(Dataset items)

○ ○ ○

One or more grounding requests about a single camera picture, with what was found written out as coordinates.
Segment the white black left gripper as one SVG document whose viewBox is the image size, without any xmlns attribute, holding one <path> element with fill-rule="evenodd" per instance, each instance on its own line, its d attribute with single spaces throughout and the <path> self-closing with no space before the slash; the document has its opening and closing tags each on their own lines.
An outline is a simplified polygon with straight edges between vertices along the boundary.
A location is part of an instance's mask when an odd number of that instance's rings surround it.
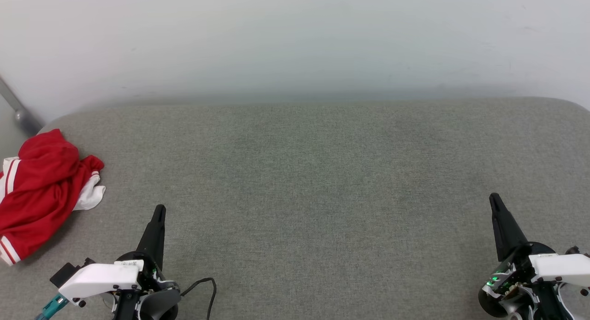
<svg viewBox="0 0 590 320">
<path fill-rule="evenodd" d="M 167 280 L 164 269 L 164 204 L 156 205 L 136 251 L 114 263 L 87 258 L 84 265 L 66 263 L 58 271 L 58 293 L 83 307 L 86 298 L 100 296 L 110 305 L 114 320 L 174 320 L 181 291 Z"/>
</svg>

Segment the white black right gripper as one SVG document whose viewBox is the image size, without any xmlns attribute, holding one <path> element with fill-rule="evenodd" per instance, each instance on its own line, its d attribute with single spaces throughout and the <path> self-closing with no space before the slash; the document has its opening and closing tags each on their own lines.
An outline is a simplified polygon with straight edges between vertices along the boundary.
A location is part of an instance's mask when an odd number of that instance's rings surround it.
<svg viewBox="0 0 590 320">
<path fill-rule="evenodd" d="M 480 307 L 504 320 L 582 320 L 567 306 L 563 289 L 589 295 L 589 255 L 577 247 L 565 255 L 546 253 L 544 244 L 529 243 L 498 193 L 489 201 L 500 264 L 478 293 Z"/>
</svg>

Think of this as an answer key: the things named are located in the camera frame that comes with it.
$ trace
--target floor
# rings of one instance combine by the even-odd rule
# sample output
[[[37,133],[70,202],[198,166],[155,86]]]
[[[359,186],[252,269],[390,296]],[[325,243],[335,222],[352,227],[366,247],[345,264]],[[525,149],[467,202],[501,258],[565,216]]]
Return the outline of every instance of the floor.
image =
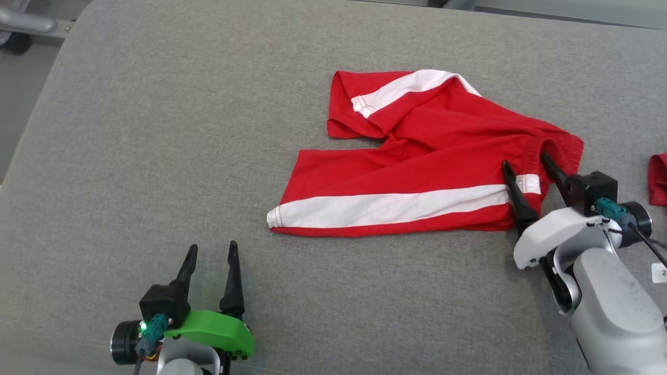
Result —
[[[32,0],[27,11],[58,19],[76,19],[92,0]],[[0,53],[0,183],[60,51],[56,40],[37,39],[22,56]]]

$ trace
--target gray fabric surface
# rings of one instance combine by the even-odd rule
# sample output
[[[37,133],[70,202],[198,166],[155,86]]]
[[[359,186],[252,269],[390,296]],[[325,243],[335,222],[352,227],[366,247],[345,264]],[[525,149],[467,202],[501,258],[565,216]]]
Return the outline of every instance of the gray fabric surface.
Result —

○ ○ ○

What you are asked to do: Scan the entries above for the word "tags" and collect each line holding it.

Exercise response:
Segment the white black left gripper as one SVG document whose viewBox is the image size, without any xmlns attribute, holding one <path> element with fill-rule="evenodd" per instance, each instance on its own line, its d attribute with single spaces throughout and the <path> self-closing with no space before the slash; the document has its opening and closing tags each on their own lines.
Segment the white black right gripper as one SVG document whose viewBox is the image size, without any xmlns attribute, holding one <path> element with fill-rule="evenodd" per instance, each instance on its own line, its d attribute with single spaces throughout and the <path> self-closing with no space before the slash; the document has its opening and closing tags each on their own lines.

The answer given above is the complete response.